Nov 21, 2018 • 1h 12min
Families on Film
In marketing parlance, a “family film” has tended to mean an anodyne product, something that all could enjoy and that couldn't possibly offend anyone. For our latest Film Comment Podcast, we’re taking our cue instead from movies actually about families, with all of the love, mundanity, and cringing horror left intact. That includes not only Shoplifters—a new release from that auteur of the comforts and complications of home, Hirokazu Kore-eda—but also the likes of Jodie Foster’s Home for the Holidays, Orson Welles’s The Magnificent Ambersons, Yasujiro Ozu’s Equinox Flower, and a couple more that may surprise you. Film Comment’s Michael Koresky was joined for this discussion by K. Austin Collins of Vanity Fair; Aliza Ma, head programmer of Metrograph; and Farihah Zaman, filmmaker and FC contributor.

Nov 14, 2018 • 1h 1min
Ida Lupino
Ida Lupino was an original. A Warner Brothers star who went on to become an independent director, writer, and producer, Lupino holds a singular place in American film history, and she is currently the subject of an ongoing retrospective at New York’s Film Forum. On the latest Film Comment Podcast, I was joined by Farran Smith Nehme, critic and author of Missing Reels; and Sheila O’Malley, frequent FC contributor and critic at Rogerebert.com, to discuss the work of this legend, including films she starred in, such as Moontide (which O’Malley wrote about in the March/April issue of the magazine), and those she directed, such as the unforgettable The Hitchhiker and Outrage.

Nov 9, 2018 • 1h 4min
The Rep Report #1
There’s an abundance of riches in movie houses across our fair city of New York—and, of course, beyond. We’ve long wanted to feature discussions among our contributors about the many options out there, and we‘re pleased to dive right in with the first of a new strand in the Film Comment Podcast family. In the first half, we go deep into the repertory side with Screen Slate’s John Dieringer and FC Contributing Editor (and Screen Slate board member) Nellie Killian, including titles by Margarethe von Trotta and the largely unknown James Robert Baker (Blonde Death); then, frequent FC contributors Sheila O’Malley and Nick Pinkerton glance across the slate of new and recent releases and give us their thoughts on such titles as Private Life, Burning, and The Ballad of Buster Scruggs.

Nov 7, 2018 • 30min
Sandi Tan (Shirkers)
“With Shirkers, Sandi Tan . . . revisits the long-lost footage from her unfinished narrative feature shot in Tan’s native Singapore in 1992, also called Shirkers, and in the process reckons with both why the film was never finished and how several relationships were forever changed in its wake,” Eric Hynes wrote in our March/April 2018 issue, about Sandi Tan’s Sundance prize-winning film.
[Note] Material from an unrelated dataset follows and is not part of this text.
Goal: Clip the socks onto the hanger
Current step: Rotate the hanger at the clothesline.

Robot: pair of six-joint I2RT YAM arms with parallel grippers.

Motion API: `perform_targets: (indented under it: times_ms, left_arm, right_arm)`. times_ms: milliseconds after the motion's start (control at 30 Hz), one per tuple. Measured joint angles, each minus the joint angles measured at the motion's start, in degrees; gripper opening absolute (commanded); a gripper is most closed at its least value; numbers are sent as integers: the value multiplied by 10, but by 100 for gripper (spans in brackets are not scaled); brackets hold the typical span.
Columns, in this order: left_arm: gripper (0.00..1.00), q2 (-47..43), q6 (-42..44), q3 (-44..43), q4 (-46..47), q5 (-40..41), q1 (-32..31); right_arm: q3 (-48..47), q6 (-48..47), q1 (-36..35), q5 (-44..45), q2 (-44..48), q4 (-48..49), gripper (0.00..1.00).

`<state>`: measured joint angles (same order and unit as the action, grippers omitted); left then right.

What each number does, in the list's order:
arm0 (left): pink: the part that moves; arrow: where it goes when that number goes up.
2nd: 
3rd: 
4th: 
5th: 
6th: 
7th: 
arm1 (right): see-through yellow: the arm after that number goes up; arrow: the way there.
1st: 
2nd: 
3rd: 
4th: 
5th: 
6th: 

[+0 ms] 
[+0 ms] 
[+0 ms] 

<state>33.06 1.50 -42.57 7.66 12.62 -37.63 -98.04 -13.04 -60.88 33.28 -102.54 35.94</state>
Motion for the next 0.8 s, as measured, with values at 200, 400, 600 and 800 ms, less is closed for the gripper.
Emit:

For our latest Film Comment Talk at the Film Society of Lincoln Center, Tan sat down to talk about her experience making Shirkers, joined by FC contributor Farihah Zaman, also a filmmaker. Shirkers opened October 26 and is available to view on Netflix.

Oct 31, 2018 • 57min
Ghosts
Cinema and ghosts both offer the promise of life after death. On the latest Film Comment Podcast, just in time for Halloween, we talked about the fascinating role ghosts play in movies. We start with the 1940s, when ghosts seemed to exert a special hold on Hollywood cinema of wartime and postwar era. From there, it's off to the spooky races, all the way up to the 1970s and Personal Shopper and (the great) beyond. For this haunting discussion, I was joined by Imogen Sara Smith, critic and author of our Phantom Light column; and Michael Koresky, director of editorial and creative strategy at the Film Society of Lincoln Center.

Oct 29, 2018 • 46min
Paul Dano and Richard Ford
Our latest Film Comment Talk brought together Paul Dano, director and co-writer of Wildlife, and Richard Ford, author of the book from which the film was adapted. It was a rare occasion in many ways, with Ford and Dano exchanging illuminating insights on writing and filming fiction. Film Comment columnist Eric Hynes, curator of film at the Museum of the Moving Image, moderated the conversation.